_Directions for this task_
Please return all lines of the data below containing the string "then".

_Given data_
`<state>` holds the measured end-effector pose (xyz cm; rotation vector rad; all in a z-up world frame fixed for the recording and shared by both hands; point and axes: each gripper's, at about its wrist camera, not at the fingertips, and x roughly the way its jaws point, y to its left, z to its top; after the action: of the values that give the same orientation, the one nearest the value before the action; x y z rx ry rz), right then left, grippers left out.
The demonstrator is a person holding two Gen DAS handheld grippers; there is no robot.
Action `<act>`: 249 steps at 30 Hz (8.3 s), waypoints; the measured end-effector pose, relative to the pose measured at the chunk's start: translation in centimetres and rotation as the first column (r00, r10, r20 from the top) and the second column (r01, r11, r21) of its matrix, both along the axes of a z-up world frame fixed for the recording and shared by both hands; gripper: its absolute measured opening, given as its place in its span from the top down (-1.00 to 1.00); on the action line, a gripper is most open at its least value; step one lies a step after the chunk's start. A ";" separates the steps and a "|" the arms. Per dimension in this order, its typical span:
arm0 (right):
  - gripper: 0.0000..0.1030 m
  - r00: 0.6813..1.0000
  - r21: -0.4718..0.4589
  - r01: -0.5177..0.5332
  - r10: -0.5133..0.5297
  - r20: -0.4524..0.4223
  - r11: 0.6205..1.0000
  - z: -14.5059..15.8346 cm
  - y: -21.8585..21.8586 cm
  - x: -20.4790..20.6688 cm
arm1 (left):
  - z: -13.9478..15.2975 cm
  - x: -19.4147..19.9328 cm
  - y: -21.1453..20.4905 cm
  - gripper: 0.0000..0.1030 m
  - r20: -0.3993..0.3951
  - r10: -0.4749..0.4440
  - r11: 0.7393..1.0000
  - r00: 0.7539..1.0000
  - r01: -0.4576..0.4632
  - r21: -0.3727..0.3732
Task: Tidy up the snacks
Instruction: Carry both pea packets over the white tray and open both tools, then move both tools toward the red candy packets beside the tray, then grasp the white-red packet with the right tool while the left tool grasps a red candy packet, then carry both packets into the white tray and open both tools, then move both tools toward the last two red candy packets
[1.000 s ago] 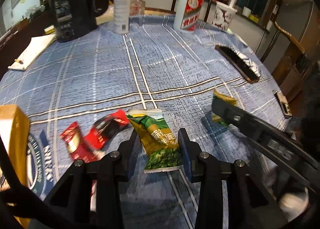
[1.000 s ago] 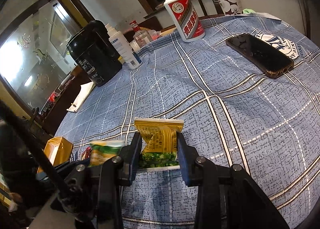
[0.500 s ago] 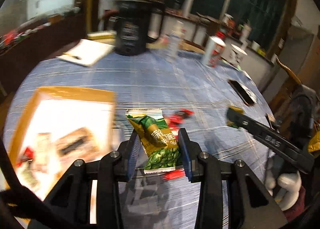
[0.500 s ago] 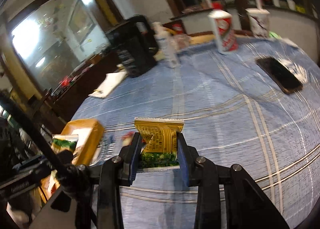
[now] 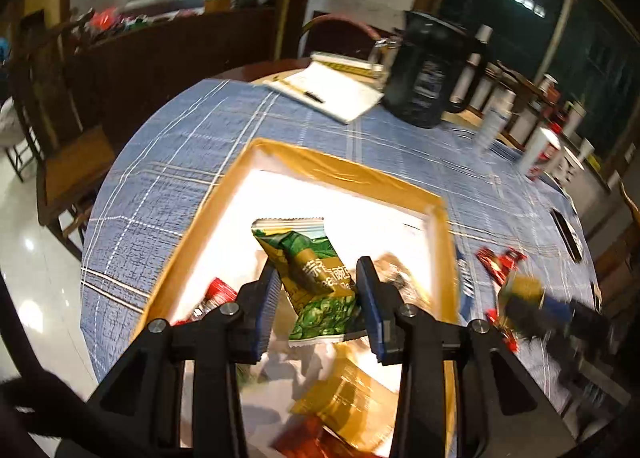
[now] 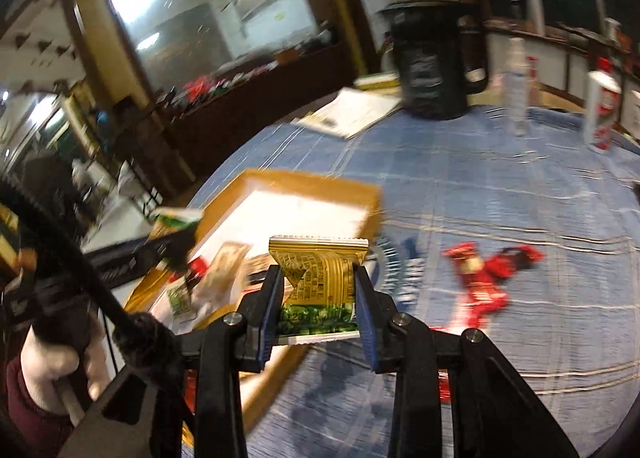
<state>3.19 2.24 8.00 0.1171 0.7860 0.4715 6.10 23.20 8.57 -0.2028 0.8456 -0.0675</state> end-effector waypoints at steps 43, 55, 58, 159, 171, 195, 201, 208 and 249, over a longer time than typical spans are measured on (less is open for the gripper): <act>0.09 0.979 -0.552 -0.151 0.201 0.030 0.820 -5.0 10.3 -9.1 | 4.2 -6.4 -3.0 -0.07 0.187 -0.024 0.992 0.982 0.046 -0.115; 0.01 0.992 -0.253 -0.006 0.037 0.118 0.968 -1.1 0.2 -10.4 | 5.8 -10.6 -6.7 -0.41 0.264 -0.061 0.997 0.963 0.072 -0.031; -0.01 0.987 -0.221 0.094 -0.061 0.150 0.971 -0.8 -4.6 -10.1 | 6.0 -11.4 -8.7 -0.69 0.282 -0.081 0.997 0.956 0.083 0.004; 0.56 0.954 0.074 0.296 -0.292 -0.063 0.952 -5.1 -18.6 -5.0 | -2.2 -7.4 -23.5 0.49 -0.033 -0.457 0.880 0.889 0.457 0.129; 0.56 0.962 0.015 0.274 -0.274 0.010 0.962 -1.1 -14.9 -9.0 | 1.4 -12.2 -19.5 0.49 0.103 -0.429 0.902 0.897 0.421 0.095; 0.56 1.000 -0.051 -0.017 0.018 0.003 0.999 -1.1 0.4 -8.1 | 0.0 -12.3 -2.4 0.49 0.101 -0.088 0.995 0.991 0.082 0.063; 0.56 0.997 -0.076 -0.070 0.069 -0.023 0.995 -2.1 3.3 -6.9 | -1.9 -11.0 -0.9 0.49 0.055 -0.064 0.997 0.996 0.062 0.047; 0.56 0.996 -0.118 -0.072 0.065 -0.059 0.990 -3.5 5.0 -4.0 | -3.4 -9.8 0.0 0.49 0.011 -0.058 0.998 0.998 0.058 0.033; 0.51 1.000 0.039 -0.008 0.007 0.030 0.999 -0.6 1.7 -10.1 | 2.6 -20.3 -4.0 -0.72 0.325 0.194 0.931 0.926 -0.278 0.237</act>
<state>-6.89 3.89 7.36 0.1429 0.7487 0.4948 -14.21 19.18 11.22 -0.0260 0.5165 0.2461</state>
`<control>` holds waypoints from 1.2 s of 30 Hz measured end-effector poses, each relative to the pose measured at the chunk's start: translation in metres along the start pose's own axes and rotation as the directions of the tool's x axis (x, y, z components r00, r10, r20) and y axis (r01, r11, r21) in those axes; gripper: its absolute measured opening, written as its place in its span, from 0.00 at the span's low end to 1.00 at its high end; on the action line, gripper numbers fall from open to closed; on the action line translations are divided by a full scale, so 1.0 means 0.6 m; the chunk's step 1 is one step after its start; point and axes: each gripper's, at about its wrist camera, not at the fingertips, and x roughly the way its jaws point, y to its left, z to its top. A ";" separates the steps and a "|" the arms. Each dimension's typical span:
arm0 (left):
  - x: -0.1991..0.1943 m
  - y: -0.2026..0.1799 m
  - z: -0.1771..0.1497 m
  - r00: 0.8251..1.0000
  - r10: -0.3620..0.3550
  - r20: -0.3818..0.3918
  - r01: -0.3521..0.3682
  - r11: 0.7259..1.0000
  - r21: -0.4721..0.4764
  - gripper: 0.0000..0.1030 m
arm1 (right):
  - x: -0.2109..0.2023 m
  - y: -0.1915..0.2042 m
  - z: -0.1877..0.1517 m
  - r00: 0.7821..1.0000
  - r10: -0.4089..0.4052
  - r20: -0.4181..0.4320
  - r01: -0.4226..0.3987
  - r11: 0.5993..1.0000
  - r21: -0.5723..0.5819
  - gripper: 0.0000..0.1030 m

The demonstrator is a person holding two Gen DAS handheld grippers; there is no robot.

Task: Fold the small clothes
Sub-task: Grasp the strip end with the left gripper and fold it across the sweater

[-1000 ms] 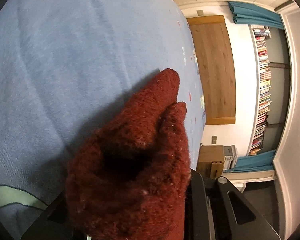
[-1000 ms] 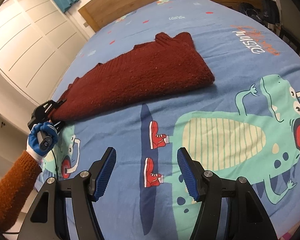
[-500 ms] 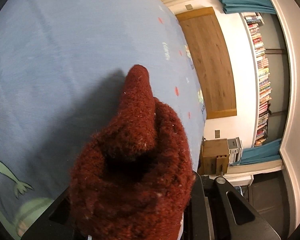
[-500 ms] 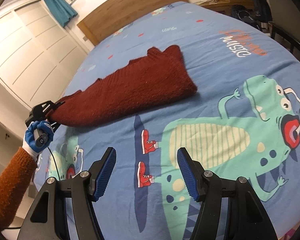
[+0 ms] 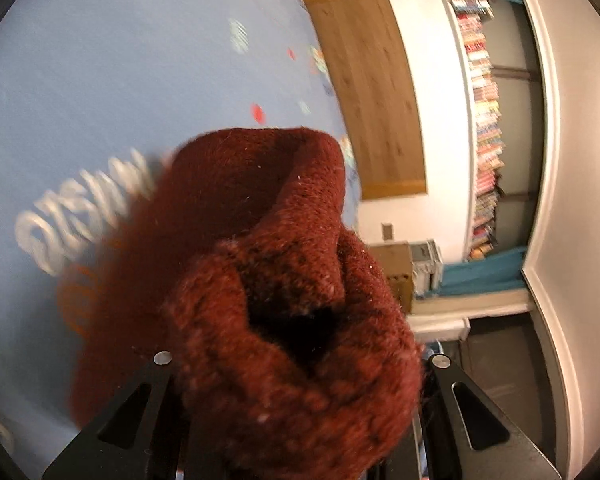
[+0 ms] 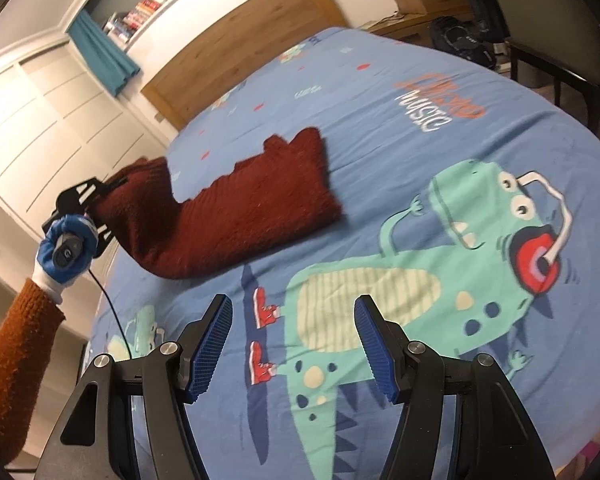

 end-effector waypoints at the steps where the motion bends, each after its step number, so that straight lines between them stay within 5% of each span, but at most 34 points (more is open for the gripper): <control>1: 0.014 -0.011 -0.009 1.000 -0.010 -0.016 0.010 1.000 0.008 0.16 | -0.005 -0.004 0.000 1.000 -0.001 0.006 0.001 1.000 0.005 0.63; 6: 0.104 -0.059 -0.092 0.991 -0.026 -0.131 0.037 0.996 0.085 0.16 | -0.037 -0.038 0.004 0.999 -0.018 0.045 0.016 0.999 0.044 0.63; 9: 0.161 -0.068 -0.156 0.976 0.055 -0.209 -0.015 0.982 0.186 0.16 | -0.054 -0.057 0.003 0.997 -0.028 0.065 0.023 0.997 0.068 0.63; 11: 0.198 -0.066 -0.206 0.955 0.166 -0.245 -0.087 0.948 0.305 0.16 | -0.063 -0.067 0.003 0.997 -0.035 0.075 0.029 0.996 0.080 0.63; 16: 0.251 -0.022 -0.303 0.876 0.402 -0.267 -0.209 0.815 0.541 0.16 | -0.077 -0.090 0.000 0.995 -0.053 0.085 0.044 0.993 0.109 0.63; 24: 0.253 -0.039 -0.345 0.859 0.470 -0.205 -0.237 0.718 0.654 0.20 | -0.080 -0.105 -0.015 0.995 -0.061 0.082 0.049 0.989 0.143 0.63; 31: 0.232 -0.018 -0.401 0.845 0.485 -0.227 -0.217 0.698 0.683 0.24 | -0.082 -0.102 -0.016 0.994 -0.069 0.082 0.058 0.989 0.135 0.63; 36: 0.222 -0.038 -0.404 0.847 0.449 -0.283 -0.156 0.720 0.676 0.46 | -0.080 -0.105 -0.014 0.994 -0.081 0.075 0.070 0.987 0.142 0.63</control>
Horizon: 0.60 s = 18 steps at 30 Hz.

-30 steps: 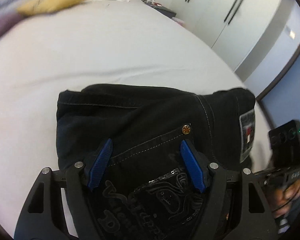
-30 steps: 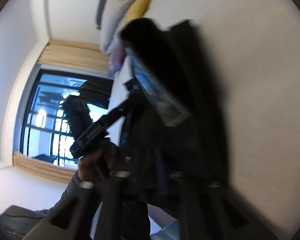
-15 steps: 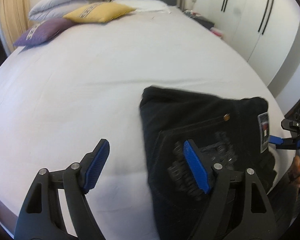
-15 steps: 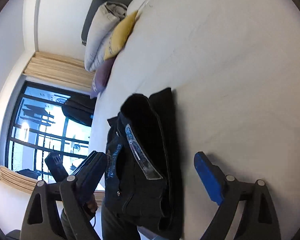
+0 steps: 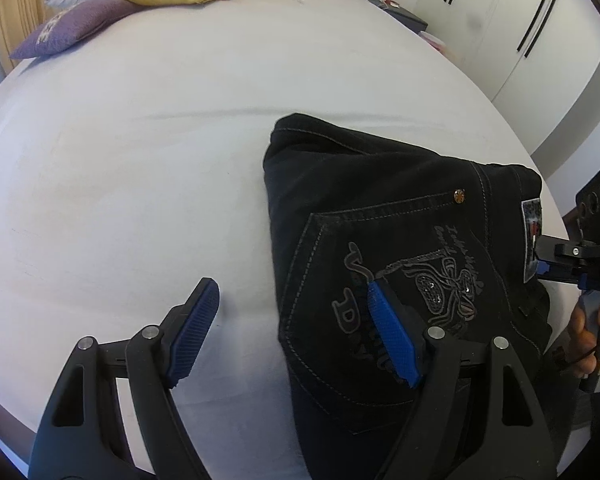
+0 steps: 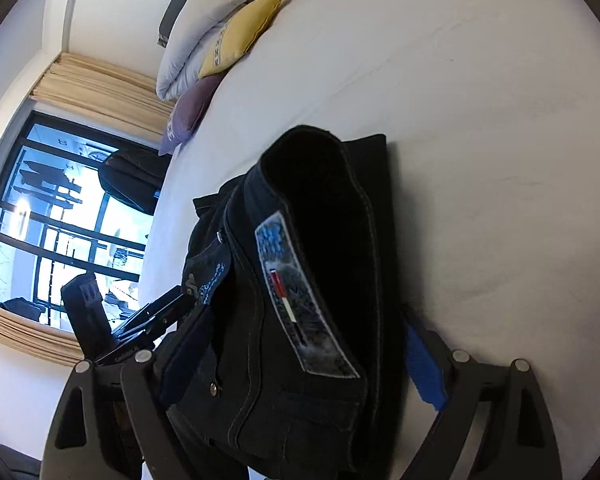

_Response_
`<state>` holds the measured end-effector pose (xyz cm; rotation vector rad; all in a z-up world frame fixed for the recording and shared by both hands; point and axes: each gripper's, at about its wrist camera, not at the fingertips, and x roughly the way its jaws point, y to its left, z to its top; after the action: of the values that give the same orientation, the one nearest the value before the action; x y z rx ry rz), right then left, grippers left out.
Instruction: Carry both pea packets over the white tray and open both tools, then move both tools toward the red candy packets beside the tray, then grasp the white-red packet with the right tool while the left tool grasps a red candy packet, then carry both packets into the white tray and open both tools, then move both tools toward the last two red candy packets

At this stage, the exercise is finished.